The Company is licensed on a non-exclusive basis under certain patents owned
by RCA Corporation, covering the technical and electrical design of color
display and video monitor chassis. Fees under these licenses are based on
the number of units shipped and amounted to less than 0.1% of total 2000
revenue. Although certain of these licenses may expire in the future, it
has been the practice of the Company to renew such licenses on substantially
the same terms. However, failure of the Company to obtain renewal of any of
these licenses could have a materially adverse effect on the Company's
business, financial condition and results of operations.
The Company's business is generally not seasonal.
The Company has no unique or unusual practices relating to working capital
items.
The Company's largest customer accounted for total revenues of 21%, 32% and
33% in 2000, 1999 and 1998, respectively.

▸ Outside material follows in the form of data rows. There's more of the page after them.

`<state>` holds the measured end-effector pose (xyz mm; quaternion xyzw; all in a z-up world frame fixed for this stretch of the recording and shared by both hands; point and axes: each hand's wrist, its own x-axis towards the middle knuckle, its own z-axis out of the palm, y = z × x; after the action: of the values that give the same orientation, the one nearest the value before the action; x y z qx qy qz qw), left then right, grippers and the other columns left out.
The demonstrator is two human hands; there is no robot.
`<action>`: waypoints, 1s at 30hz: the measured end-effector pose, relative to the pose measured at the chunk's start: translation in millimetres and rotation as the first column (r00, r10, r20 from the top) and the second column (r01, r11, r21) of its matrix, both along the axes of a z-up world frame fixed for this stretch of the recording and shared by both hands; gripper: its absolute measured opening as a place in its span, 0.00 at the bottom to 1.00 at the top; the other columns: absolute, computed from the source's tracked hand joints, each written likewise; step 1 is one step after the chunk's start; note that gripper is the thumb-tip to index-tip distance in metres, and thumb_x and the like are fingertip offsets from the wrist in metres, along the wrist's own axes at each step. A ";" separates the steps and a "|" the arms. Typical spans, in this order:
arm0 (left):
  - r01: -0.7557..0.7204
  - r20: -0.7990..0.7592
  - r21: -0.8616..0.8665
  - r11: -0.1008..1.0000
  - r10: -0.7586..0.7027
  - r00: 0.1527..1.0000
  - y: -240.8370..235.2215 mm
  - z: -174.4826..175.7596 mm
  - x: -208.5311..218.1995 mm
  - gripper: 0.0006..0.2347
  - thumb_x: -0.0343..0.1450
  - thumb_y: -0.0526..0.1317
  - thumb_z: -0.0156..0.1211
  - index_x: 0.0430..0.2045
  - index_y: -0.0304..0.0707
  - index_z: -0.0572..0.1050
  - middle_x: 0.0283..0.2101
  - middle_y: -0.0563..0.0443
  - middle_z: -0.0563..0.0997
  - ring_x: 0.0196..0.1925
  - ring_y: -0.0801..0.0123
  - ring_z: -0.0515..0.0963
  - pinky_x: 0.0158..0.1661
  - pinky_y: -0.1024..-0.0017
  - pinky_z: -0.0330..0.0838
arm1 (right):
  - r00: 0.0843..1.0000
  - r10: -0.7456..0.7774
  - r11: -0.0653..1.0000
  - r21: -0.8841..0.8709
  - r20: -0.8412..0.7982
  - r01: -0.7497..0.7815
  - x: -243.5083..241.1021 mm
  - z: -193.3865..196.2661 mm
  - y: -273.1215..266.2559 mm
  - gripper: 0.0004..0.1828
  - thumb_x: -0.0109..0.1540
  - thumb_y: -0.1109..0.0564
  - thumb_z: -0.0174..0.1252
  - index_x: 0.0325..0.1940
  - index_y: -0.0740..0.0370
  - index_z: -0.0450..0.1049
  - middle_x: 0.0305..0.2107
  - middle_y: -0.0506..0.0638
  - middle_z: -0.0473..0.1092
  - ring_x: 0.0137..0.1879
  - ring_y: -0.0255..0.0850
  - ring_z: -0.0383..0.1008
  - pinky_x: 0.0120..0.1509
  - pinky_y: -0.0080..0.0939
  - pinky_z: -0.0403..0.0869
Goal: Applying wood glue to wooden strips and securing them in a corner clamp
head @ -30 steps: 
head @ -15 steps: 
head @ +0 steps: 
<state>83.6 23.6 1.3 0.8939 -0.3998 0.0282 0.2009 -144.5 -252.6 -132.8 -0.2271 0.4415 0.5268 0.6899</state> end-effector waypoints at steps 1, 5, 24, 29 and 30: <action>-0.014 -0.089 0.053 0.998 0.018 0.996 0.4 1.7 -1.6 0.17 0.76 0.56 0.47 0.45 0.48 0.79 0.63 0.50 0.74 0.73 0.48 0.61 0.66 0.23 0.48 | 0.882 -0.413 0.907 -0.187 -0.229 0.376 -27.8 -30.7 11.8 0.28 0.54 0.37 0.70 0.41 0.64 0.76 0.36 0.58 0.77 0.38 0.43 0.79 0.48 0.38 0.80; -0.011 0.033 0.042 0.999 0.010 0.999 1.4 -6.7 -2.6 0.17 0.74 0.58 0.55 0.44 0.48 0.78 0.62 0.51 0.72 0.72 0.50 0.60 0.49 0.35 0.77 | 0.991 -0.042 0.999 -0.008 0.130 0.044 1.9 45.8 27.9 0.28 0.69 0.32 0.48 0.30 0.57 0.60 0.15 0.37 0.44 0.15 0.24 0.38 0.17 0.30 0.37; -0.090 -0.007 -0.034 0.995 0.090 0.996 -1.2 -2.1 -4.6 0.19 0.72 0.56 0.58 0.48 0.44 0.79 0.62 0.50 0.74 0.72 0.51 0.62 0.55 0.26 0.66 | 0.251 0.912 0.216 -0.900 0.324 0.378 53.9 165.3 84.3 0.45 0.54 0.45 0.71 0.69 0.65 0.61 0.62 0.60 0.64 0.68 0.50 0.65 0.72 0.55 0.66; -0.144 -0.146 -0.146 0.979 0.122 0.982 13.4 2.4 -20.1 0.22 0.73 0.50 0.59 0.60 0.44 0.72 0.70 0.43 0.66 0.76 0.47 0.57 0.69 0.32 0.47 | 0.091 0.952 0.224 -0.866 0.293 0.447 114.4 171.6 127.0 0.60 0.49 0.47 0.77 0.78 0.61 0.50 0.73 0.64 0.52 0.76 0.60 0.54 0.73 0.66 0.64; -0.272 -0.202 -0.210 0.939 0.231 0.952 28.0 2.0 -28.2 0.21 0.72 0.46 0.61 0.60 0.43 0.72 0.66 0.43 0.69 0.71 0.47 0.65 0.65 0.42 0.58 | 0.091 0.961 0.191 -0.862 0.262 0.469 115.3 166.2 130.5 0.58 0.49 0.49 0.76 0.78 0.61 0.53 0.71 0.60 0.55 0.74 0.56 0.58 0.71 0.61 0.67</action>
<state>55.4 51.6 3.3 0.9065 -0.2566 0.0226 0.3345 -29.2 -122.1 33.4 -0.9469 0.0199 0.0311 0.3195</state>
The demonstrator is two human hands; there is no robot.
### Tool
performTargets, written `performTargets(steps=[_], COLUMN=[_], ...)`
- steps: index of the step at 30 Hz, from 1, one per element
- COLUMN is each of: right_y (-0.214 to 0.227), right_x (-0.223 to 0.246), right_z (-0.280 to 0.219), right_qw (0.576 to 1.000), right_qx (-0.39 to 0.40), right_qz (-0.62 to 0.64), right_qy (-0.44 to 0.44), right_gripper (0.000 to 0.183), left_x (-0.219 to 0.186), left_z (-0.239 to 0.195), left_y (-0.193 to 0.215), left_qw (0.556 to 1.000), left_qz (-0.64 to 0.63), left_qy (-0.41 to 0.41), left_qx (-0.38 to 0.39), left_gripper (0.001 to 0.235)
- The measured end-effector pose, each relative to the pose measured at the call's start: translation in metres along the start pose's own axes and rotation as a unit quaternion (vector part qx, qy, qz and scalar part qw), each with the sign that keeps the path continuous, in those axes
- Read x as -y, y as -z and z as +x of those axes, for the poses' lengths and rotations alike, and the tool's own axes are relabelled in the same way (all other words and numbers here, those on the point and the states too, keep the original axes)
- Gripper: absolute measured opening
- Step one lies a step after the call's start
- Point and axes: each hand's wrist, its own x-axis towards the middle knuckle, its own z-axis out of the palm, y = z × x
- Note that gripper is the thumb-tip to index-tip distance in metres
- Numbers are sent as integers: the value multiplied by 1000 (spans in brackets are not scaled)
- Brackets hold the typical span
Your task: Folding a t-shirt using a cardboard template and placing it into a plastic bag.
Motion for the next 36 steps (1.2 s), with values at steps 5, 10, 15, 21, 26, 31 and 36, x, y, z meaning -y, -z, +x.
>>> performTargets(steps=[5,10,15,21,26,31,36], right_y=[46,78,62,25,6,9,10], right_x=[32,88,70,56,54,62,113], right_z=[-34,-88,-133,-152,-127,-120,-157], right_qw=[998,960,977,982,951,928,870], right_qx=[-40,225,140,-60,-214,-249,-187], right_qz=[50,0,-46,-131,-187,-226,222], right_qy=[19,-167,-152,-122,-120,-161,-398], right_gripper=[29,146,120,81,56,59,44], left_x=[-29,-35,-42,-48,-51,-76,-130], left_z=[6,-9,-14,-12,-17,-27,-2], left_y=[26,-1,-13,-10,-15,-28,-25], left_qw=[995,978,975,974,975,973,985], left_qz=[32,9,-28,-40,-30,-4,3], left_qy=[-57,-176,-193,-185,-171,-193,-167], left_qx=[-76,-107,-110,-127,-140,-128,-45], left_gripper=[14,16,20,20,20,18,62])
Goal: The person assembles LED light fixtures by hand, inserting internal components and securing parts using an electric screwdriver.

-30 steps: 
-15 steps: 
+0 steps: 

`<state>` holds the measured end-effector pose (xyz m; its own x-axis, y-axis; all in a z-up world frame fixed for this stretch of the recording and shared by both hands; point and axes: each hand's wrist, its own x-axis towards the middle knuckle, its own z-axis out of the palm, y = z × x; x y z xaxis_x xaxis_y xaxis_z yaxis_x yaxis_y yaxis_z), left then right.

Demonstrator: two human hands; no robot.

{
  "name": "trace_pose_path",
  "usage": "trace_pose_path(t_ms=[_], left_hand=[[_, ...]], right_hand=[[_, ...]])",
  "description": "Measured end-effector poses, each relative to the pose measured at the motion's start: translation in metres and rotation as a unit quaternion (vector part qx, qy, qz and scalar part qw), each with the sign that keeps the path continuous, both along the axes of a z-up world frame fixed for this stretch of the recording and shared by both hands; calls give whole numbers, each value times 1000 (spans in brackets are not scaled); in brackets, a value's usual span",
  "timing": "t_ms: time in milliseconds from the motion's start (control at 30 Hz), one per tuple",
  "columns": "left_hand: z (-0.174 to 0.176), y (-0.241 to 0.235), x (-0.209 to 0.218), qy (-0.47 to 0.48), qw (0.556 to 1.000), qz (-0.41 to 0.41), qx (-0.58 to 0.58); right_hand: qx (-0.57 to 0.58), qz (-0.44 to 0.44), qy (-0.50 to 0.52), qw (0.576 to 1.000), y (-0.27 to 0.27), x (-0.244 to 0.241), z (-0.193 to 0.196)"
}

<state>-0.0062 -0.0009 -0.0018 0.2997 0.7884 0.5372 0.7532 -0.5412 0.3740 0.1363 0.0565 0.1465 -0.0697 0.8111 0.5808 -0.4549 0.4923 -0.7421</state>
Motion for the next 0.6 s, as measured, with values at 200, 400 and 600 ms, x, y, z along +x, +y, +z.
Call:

The Company's 2000 year-end backlog was approximately $10.4 million,
representing approximately three months sales. It is the Company's
experience that well over 90 percent of backlog results in revenue
recognition.
No material portion of the Company's business is subject to re-negotiation
of profits or termination of contracts or subcontracts at the election of
the Government.
During 2000, the Company spent approximately $1,400,000 for product
engineering, research and development costs, compared to $1,334,000 in 1999
and $1,536,000 in 1998.
Compliance with federal, state and local provisions which have been enacted
or adopted regulating the discharge of materials into the environment, or
otherwise relating to the protection of the environment, has no material
effect upon the capital expenditures, earnings and competitive position of
the Company.
At December 31, 2000, the Company employed approximately 205 persons. The
Company believes its relationship with its employees is satisfactory.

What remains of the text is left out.